▸ Problem details
Type out all the data below, word for word.

Top of Listed records

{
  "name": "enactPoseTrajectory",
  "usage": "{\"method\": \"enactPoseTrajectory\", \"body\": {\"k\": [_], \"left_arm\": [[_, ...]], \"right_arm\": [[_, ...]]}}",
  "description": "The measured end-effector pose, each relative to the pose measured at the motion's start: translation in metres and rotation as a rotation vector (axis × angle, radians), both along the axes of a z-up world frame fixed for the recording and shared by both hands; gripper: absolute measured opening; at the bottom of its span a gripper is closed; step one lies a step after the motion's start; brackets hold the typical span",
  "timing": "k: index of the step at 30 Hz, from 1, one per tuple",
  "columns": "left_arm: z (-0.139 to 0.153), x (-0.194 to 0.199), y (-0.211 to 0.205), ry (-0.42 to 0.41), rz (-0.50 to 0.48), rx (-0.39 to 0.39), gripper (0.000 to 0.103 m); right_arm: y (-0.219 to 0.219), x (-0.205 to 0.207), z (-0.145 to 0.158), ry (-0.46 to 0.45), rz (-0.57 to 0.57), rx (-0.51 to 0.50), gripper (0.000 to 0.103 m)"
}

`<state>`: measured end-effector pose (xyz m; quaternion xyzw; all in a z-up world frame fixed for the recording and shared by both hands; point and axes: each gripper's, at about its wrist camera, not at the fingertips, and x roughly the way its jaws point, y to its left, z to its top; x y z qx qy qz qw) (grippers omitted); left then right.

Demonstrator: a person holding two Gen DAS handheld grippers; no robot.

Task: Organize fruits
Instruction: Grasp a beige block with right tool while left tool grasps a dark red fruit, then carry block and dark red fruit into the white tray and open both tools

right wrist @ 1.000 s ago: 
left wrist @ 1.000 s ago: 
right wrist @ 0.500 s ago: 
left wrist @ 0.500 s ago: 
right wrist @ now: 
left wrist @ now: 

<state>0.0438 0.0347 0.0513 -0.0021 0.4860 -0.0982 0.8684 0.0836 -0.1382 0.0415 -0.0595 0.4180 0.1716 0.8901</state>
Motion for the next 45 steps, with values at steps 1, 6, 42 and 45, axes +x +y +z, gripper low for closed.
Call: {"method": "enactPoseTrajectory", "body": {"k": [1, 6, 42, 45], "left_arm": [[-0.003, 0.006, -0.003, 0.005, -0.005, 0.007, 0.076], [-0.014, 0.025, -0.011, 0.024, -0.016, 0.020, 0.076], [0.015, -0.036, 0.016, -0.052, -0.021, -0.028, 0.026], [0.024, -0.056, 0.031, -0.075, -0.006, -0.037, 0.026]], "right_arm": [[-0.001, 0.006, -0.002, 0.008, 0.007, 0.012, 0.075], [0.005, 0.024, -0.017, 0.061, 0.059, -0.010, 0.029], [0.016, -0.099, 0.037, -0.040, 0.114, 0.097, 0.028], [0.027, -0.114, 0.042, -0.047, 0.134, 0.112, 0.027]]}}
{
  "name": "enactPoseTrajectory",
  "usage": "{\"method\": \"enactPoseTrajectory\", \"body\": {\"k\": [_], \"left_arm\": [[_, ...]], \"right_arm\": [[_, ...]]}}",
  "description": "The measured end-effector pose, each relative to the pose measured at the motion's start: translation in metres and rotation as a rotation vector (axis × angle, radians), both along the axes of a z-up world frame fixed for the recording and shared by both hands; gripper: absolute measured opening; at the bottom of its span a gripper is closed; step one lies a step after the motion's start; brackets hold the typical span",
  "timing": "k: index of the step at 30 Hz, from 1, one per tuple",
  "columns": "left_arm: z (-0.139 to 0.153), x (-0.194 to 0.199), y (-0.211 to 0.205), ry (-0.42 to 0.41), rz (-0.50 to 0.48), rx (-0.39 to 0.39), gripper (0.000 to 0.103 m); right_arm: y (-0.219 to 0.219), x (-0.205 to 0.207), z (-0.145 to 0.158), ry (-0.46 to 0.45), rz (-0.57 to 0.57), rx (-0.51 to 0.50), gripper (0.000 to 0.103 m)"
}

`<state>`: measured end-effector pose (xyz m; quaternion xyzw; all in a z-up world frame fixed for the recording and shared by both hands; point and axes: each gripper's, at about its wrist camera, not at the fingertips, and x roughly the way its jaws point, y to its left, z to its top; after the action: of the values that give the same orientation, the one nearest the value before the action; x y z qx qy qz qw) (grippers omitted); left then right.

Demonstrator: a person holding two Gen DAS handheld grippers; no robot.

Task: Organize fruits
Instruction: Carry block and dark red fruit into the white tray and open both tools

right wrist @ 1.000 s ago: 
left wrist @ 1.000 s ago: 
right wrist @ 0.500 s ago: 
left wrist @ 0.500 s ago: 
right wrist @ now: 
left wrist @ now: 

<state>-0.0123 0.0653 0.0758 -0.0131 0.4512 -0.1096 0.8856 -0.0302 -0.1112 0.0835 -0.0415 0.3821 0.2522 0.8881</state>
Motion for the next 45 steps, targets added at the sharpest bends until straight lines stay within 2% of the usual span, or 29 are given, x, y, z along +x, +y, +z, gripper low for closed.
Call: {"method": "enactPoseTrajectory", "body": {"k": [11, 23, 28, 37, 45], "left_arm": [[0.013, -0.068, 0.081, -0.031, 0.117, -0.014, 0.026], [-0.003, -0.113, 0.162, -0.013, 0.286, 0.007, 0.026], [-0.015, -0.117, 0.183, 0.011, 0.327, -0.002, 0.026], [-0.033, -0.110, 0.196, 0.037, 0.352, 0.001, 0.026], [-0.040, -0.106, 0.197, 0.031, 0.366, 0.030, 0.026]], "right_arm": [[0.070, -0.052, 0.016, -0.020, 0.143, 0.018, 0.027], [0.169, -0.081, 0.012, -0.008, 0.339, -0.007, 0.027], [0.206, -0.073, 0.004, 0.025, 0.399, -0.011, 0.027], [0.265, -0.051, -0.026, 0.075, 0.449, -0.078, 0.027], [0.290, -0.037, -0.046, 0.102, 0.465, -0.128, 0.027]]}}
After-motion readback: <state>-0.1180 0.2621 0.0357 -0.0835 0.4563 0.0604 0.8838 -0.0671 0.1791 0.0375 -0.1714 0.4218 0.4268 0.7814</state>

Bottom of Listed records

▸ Result
{
  "name": "enactPoseTrajectory",
  "usage": "{\"method\": \"enactPoseTrajectory\", \"body\": {\"k\": [_], \"left_arm\": [[_, ...]], \"right_arm\": [[_, ...]]}}",
  "description": "The measured end-effector pose, each relative to the pose measured at the motion's start: translation in metres and rotation as a rotation vector (axis × angle, radians), both along the axes of a z-up world frame fixed for the recording and shared by both hands; gripper: absolute measured opening; at the bottom of its span a gripper is closed; step one lies a step after the motion's start; brackets hold the typical span",
  "timing": "k: index of the step at 30 Hz, from 1, one per tuple",
  "columns": "left_arm: z (-0.139 to 0.153), x (-0.194 to 0.199), y (-0.211 to 0.205), ry (-0.42 to 0.41), rz (-0.50 to 0.48), rx (-0.39 to 0.39), gripper (0.000 to 0.103 m); right_arm: y (-0.219 to 0.219), x (-0.205 to 0.207), z (-0.145 to 0.158), ry (-0.46 to 0.45), rz (-0.57 to 0.57), rx (-0.51 to 0.50), gripper (0.000 to 0.103 m)"
}

`<state>`: measured end-effector pose (xyz m; quaternion xyzw; all in a z-up world frame fixed for the recording and shared by both hands; point and axes: each gripper's, at about its wrist camera, not at the fingertips, and x roughly the way its jaws point, y to its left, z to its top; x y z qx qy qz qw) (grippers omitted); left then right.

Demonstrator: a person holding two Gen DAS handheld grippers; no robot.

Task: Organize fruits
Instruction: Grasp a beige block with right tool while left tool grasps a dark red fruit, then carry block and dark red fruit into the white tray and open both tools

right wrist @ 1.000 s ago: 
left wrist @ 1.000 s ago: 
right wrist @ 0.500 s ago: 
left wrist @ 0.500 s ago: 
right wrist @ now: 
left wrist @ now: 

<state>0.0438 0.0347 0.0513 -0.0021 0.4860 -0.0982 0.8684 0.0836 -0.1382 0.0415 -0.0595 0.4180 0.1716 0.8901</state>
Motion for the next 45 steps, with values at steps 1, 6, 42 and 45, axes +x +y +z, gripper low for closed.
Call: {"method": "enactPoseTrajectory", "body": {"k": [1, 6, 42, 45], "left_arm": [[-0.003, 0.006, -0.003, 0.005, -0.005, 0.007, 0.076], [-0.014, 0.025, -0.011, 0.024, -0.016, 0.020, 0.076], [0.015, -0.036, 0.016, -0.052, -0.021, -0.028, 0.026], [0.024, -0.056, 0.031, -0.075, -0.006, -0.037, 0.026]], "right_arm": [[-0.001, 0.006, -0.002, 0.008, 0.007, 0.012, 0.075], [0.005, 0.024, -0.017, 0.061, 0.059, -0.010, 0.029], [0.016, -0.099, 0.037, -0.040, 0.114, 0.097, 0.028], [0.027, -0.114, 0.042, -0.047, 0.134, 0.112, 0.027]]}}
{
  "name": "enactPoseTrajectory",
  "usage": "{\"method\": \"enactPoseTrajectory\", \"body\": {\"k\": [_], \"left_arm\": [[_, ...]], \"right_arm\": [[_, ...]]}}",
  "description": "The measured end-effector pose, each relative to the pose measured at the motion's start: translation in metres and rotation as a rotation vector (axis × angle, radians), both along the axes of a z-up world frame fixed for the recording and shared by both hands; gripper: absolute measured opening; at the bottom of its span a gripper is closed; step one lies a step after the motion's start; brackets hold the typical span",
  "timing": "k: index of the step at 30 Hz, from 1, one per tuple",
  "columns": "left_arm: z (-0.139 to 0.153), x (-0.194 to 0.199), y (-0.211 to 0.205), ry (-0.42 to 0.41), rz (-0.50 to 0.48), rx (-0.39 to 0.39), gripper (0.000 to 0.103 m); right_arm: y (-0.219 to 0.219), x (-0.205 to 0.207), z (-0.145 to 0.158), ry (-0.46 to 0.45), rz (-0.57 to 0.57), rx (-0.51 to 0.50), gripper (0.000 to 0.103 m)"
}

`<state>`: measured end-effector pose (xyz m; quaternion xyzw; all in a z-up world frame fixed for the recording and shared by both hands; point and axes: each gripper's, at about its wrist camera, not at the fingertips, and x roughly the way its jaws point, y to its left, z to its top; after the action: of the values that give the same orientation, the one nearest the value before the action; x y z qx qy qz qw) (grippers omitted); left then right.

Demonstrator: a person holding two Gen DAS handheld grippers; no robot.

Task: Organize fruits
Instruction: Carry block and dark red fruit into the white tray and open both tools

right wrist @ 1.000 s ago: 
left wrist @ 1.000 s ago: 
right wrist @ 0.500 s ago: 
left wrist @ 0.500 s ago: 
right wrist @ now: 
left wrist @ now: 

<state>-0.0123 0.0653 0.0758 -0.0131 0.4512 -0.1096 0.8856 -0.0302 -0.1112 0.0835 -0.0415 0.3821 0.2522 0.8881</state>
Motion for the next 45 steps, targets added at the sharpest bends until straight lines stay within 2% of the usual span, or 29 are given, x, y, z along +x, +y, +z, gripper low for closed.
Call: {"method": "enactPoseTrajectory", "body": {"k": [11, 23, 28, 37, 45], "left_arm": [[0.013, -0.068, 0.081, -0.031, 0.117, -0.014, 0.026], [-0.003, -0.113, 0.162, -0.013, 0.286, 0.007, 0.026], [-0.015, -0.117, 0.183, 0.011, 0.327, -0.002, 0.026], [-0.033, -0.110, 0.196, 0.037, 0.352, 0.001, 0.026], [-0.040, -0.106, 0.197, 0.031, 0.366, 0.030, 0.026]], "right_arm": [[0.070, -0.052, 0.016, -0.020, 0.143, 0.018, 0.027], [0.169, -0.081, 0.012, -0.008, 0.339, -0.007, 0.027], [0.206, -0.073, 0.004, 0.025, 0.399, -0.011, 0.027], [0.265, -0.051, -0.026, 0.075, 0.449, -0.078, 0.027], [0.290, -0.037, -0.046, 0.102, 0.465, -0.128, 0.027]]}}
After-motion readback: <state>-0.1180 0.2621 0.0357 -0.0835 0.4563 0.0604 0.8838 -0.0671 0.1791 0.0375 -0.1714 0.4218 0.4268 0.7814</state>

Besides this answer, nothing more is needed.